Fabrizio, lo scorso campionato a lottare per non retrocedere, quest’anno a lottare per i play off.
“Dopo la salvezza molto sofferta dell’anno scorso, quest’anno il primo obiettivo che ci è stato chiesto è stata una salvezza tranquilla; a 7 partire dal termine questo traguardo è stato ampiamente raggiunto, anche se ora ci sarà da soffrire parecchio per aggiudicarsi un posto nei play-off”.

A questo punto della stagione, ti aspettavi questa posizione in classifica?
“Sinceramente no perché sin dall’inizio si era capito che questo sarebbe stato un campionato molto competitivo con 7-8 squadre davvero ben attrezzate. Dopo qualche difficoltà iniziale, invece, abbiamo iniziato ad acquisire la consapevolezza che anche noi potevamo dire la nostra. Senza dimenticare che dopo due partire abbiamo perso per un grave infortunio Daniele Cipolloni, giocatore in grado di fare la differenza in mezzo al campo”.

Superlativo il match a Servigliano, una incredibile rimonta simbolo di una squadra dal grande carattere.
“Vero, avevamo bisogno di una prestazione di questo tipo. Non era affatto facile recuperare 2 gol ad una squadra come il Servigliano, capolista e migliore difesa del campionato. Diciamo che siamo stati bravi e aiutati un po’ dalla fortuna, cosa che negli ultimi tempi c’è un pò mancata”.

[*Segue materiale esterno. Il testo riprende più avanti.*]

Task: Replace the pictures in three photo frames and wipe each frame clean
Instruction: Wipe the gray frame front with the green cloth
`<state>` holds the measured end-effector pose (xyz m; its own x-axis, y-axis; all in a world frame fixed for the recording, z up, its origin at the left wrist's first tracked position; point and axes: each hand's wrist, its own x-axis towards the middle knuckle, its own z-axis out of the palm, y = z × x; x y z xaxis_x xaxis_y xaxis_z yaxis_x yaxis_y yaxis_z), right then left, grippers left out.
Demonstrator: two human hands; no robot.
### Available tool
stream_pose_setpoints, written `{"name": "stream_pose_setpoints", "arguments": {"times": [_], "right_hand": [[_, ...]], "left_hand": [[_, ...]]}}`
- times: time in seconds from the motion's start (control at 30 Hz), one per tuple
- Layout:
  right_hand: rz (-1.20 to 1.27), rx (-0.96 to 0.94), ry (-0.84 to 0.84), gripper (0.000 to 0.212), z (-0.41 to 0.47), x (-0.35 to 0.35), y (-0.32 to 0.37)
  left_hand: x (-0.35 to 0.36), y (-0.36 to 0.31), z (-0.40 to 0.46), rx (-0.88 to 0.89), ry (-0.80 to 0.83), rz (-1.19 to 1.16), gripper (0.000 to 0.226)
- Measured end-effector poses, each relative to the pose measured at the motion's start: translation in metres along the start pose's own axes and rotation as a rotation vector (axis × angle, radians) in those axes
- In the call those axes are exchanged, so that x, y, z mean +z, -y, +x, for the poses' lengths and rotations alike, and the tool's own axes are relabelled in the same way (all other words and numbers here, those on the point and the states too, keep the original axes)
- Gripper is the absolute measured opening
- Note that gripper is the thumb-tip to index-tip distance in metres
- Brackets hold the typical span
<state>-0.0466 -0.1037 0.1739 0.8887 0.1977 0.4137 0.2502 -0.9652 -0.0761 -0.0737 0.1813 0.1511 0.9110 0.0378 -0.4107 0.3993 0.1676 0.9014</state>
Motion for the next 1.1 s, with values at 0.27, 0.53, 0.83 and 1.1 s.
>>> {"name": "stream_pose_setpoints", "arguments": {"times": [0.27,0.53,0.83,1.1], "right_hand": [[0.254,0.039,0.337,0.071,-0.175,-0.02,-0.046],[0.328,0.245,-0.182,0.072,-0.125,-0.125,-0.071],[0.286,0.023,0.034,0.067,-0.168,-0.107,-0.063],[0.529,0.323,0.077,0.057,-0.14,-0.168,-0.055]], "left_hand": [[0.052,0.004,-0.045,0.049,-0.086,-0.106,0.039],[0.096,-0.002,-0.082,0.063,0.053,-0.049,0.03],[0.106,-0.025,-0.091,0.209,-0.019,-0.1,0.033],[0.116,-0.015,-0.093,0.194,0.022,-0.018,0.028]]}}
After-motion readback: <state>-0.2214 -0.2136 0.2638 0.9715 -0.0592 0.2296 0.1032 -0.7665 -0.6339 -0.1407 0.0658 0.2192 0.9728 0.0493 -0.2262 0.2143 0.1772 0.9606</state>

Ma dove può arrivare questa squadra e Fabrizio Malizia?
“Ci sono tutte le componenti per fare bene per cui a questo punto del campionato sognare sia più che lecito. Intanto raggiungiamo i play off e poi si vedrà. Personalmente spero di continuare a dare il mio contributo alla squadra; ma la cosa che mi più mi preme è essere un punto di riferimento per i ragazzi più giovani, soprattutto dal punto di vista comportamentale perché calcisticamente sono davvero tutti molto forti”.